|Written by Jes-c Brandt|
Not a creature is stirring— any more
Coming off of Thanksgiving, I know I’m not the only one who ate way too much. For the last week, I was sharing my house with a seemingly insatiable mouse.
Actually, the critter may have been scurrying about for much longer, but a week ago I was sitting on the floor in the kitchen, eating some scrambled eggs, when the mouse ran from the living room into the laundry room, its trajectory mere inches from me.
Although every bit of my being wanted to scream and run away, I mustered a modicum of foresight before acting. It occurred to me that the seven elementary school girls in the house probably wouldn’t respond so well to having a mouse in the house. I can only imagine the chaos of bedtime if they thought a mouse might find them in the night.
As I’m often called to do in my line of work, I decided to stay strong for the children. I kept my mouth shut, and I snuck away to make a call to maintenance. I was assured they would bring a couple traps over and we’d see if we could catch the pest.
The next order of business was to go put some shoes on, and I fully intended to leave them on until that mouse was gone. Somehow I managed to go about the morning routine as usual, and I got the kids ready to go without incident.
When I walked back into the house, I realized maintenance had come while we were walking to school. I was impressed by their haste, but I was less than thrilled that they had simply dropped off the traps for me to set on my own.

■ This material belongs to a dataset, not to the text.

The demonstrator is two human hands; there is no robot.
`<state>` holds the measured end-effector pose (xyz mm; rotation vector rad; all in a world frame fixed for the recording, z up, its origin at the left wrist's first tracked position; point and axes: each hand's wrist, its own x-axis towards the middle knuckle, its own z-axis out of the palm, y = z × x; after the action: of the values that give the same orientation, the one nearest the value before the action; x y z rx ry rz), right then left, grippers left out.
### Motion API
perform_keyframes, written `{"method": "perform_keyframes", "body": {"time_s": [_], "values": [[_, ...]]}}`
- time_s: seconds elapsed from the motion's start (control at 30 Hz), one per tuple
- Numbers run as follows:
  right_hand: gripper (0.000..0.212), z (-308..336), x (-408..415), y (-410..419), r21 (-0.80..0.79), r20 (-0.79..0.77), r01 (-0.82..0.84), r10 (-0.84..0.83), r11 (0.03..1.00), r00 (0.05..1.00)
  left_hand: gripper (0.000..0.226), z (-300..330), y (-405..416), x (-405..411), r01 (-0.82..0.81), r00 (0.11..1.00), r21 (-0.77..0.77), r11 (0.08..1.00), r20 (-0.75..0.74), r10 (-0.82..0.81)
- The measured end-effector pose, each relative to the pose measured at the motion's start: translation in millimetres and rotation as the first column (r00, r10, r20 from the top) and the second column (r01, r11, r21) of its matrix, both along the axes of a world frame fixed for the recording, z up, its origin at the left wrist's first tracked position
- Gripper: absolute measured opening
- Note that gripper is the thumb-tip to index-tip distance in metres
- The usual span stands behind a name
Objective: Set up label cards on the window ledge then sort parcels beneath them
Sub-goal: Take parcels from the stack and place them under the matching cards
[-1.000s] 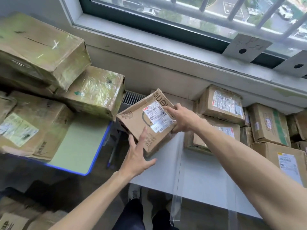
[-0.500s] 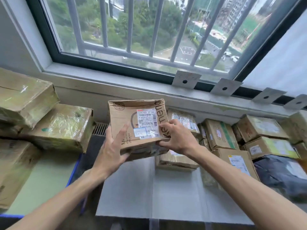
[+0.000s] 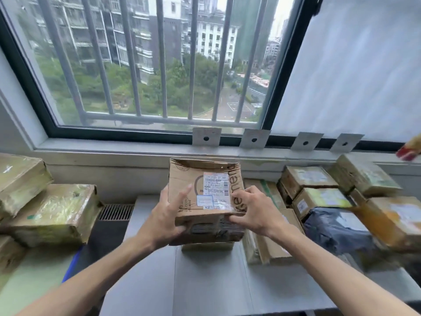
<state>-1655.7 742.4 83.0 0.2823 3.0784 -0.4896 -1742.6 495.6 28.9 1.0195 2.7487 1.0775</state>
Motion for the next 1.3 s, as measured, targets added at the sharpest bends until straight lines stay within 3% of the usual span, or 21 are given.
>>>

I told myself it was just part of growing up, and this was a problem I simply had to solve. Notice my use of the present continuous tense in “growing up.” I don’t exactly feel like a grown-up yet, so I did what any kid would do before preceding: I called my dad.
I’m not sure what I expected from the phone call. He certainly couldn’t do the job for me. But I figure at least he knew the imminent peril I was facing, and I had a chance to tell my parents I love them in case something tragic were to happen while I was setting the trap.
Eventually I did get the traps baited with peanut butter and set out to trick the little rodent. I suppose I figured the hungry mouse would instantly fall prey to my evil scheme, and I was more than a little upset that he was still on the loose by the time school was out that afternoon.
Granted, I was even more upset when I checked the traps before bed and saw that he had eaten the peanut butter without getting snapped. That made it personal. With renewed courage, I reset the traps and said a little prayer that the little bugger would be caught by morning.
I’m thinking God must have a good sense of humor, because I did not catch the mouse. No, instead I caught a crumpled piece of homework one of the kids threw. The next day I caught a big piece of lint that, for a moment, had me convinced that I had been victorious over my opponent.
One morning I heard a high-pitched squeal that I was sure must be the sound of a dying mouse. Nope, it was just one of the kids being weird. I set and reset the traps, certain that the mouse must be roughly the size of a cat after eating so much peanut butter.
Packing my bags to visit Holyoke for a few days, I internally debated whether I should leave the traps set while I was gone. I decided that I would rather come back to a stinky house than risk finding a living mouse in my bed, shower or laundry basket.
Upon returning from my Thanksgiving vacation, I found that I had finally defeated my foe. My celebration was short-lived because I soon realized I had to dispose of the body, but I took comfort in the fact that he hadn’t actually grown to the size of a cat.